• [Exercise details]
Each line of the listing where "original" appears should be reported.
╭──
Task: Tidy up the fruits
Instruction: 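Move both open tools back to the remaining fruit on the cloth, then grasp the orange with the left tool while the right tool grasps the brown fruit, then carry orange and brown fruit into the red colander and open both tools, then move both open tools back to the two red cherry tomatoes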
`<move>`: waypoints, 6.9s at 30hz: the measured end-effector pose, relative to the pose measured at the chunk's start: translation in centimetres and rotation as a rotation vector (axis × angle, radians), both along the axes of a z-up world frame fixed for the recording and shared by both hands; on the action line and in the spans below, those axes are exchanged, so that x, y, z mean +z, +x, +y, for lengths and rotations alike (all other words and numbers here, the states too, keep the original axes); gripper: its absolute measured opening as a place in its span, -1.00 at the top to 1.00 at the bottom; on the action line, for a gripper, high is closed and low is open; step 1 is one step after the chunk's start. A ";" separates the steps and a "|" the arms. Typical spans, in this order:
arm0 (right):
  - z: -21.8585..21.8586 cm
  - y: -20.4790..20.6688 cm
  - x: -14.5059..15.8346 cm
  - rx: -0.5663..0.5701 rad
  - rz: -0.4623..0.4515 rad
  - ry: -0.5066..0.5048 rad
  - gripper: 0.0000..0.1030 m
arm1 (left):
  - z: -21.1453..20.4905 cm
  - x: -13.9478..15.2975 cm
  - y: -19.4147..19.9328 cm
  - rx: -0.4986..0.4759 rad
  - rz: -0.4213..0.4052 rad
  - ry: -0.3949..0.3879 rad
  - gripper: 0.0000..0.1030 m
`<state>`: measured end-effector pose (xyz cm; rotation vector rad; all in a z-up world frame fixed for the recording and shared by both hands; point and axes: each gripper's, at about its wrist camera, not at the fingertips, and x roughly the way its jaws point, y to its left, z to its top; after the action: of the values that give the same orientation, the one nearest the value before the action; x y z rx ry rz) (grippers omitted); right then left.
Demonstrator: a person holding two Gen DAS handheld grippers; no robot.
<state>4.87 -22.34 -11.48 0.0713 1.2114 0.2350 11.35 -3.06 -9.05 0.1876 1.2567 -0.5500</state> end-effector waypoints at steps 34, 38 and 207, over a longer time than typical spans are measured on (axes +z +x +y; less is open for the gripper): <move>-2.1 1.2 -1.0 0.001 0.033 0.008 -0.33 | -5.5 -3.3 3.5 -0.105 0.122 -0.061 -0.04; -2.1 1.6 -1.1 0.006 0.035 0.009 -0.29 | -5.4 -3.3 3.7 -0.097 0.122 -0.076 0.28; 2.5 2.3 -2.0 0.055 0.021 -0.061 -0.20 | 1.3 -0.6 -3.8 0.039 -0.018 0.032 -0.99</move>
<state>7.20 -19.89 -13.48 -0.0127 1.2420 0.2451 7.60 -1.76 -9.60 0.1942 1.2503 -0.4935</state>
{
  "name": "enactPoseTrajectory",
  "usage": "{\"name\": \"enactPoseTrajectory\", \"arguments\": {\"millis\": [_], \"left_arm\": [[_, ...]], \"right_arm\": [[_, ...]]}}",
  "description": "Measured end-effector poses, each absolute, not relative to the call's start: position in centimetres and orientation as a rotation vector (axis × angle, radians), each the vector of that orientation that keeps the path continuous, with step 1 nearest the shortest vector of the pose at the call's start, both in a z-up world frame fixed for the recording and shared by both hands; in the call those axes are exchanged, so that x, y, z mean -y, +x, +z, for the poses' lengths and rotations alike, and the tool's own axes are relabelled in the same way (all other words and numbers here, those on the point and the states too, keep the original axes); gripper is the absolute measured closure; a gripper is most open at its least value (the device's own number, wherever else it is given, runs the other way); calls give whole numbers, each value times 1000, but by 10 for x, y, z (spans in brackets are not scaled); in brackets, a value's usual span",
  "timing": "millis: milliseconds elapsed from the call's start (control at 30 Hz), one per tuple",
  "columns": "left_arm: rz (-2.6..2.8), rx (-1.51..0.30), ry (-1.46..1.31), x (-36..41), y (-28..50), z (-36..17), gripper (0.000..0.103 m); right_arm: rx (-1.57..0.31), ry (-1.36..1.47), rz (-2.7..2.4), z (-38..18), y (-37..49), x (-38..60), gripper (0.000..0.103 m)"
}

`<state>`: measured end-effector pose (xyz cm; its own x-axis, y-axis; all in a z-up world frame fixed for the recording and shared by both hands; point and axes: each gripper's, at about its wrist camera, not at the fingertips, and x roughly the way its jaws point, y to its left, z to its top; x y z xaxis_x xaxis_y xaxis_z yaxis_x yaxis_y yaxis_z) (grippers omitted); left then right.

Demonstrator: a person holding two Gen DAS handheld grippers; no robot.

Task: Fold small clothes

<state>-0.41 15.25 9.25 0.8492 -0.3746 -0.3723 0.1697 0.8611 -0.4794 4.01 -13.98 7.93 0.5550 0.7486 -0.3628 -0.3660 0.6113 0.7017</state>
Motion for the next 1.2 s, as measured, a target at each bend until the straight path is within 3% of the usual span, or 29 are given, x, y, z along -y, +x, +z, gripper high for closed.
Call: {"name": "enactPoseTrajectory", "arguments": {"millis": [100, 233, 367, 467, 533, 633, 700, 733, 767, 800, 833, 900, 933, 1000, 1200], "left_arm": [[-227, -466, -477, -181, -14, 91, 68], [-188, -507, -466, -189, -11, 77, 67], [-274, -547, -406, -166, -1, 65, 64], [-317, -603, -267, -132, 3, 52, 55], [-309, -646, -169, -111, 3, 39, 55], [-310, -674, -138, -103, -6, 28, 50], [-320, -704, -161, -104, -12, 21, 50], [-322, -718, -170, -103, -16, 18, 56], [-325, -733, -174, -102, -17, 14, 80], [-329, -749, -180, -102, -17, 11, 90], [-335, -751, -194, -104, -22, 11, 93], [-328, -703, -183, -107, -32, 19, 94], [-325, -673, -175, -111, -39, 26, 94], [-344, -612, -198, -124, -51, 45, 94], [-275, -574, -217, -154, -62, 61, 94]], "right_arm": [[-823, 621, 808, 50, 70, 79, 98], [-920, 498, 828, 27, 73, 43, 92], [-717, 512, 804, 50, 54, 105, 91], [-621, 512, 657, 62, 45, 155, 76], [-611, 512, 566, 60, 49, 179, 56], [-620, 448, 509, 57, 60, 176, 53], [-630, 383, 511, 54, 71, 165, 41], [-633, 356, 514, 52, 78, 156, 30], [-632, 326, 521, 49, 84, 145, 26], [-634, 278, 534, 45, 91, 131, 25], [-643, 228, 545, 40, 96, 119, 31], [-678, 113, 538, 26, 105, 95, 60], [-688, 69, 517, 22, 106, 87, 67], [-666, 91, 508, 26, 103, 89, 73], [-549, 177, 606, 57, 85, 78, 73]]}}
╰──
• [Written response]
`<move>`: waypoints, 6.9s at 30hz: the measured end-effector pose, relative to the pose measured at the chunk's start: translation in centimetres and rotation as a rotation vector (axis × angle, radians), both along the axes of a z-up world frame fixed for the recording and shared by both hands; on the action line and in the spans below, those axes are exchanged, so that x, y, z mean +z, +x, +y, for lengths and rotations alike (all other words and numbers here, the states too, keep the original axes); gripper: its absolute measured opening as a place in its span, -1.00 at the top to 1.00 at the bottom; on the action line, for a gripper, high is closed and low is open; step 1 is one step after the chunk's start. A ";" separates the steps and a "|" the arms. Typical spans, in this order:
  "description": "Measured end-effector poses, each absolute, not relative to the call's start: position in centimetres and orientation as a rotation vector (axis × angle, radians), each the vector of that orientation that keeps the path continuous, with step 1 nearest the shortest vector of the pose at the call's start, both in a z-up world frame fixed for the recording and shared by both hands; in the call those axes are exchanged, so that x, y, z mean -y, +x, +z, for the poses' lengths and rotations alike, and the tool's own axes are relabelled in the same way (all other words and numbers here, those on the point and the states too, keep the original axes); gripper is the absolute measured closure; a gripper is most open at its least value (the device's own number, wherever else it is given, runs the other way); calls give whole numbers, each value times 1000, but by 10 for x, y, z (spans in brackets are not scaled); in brackets, a value's usual span",

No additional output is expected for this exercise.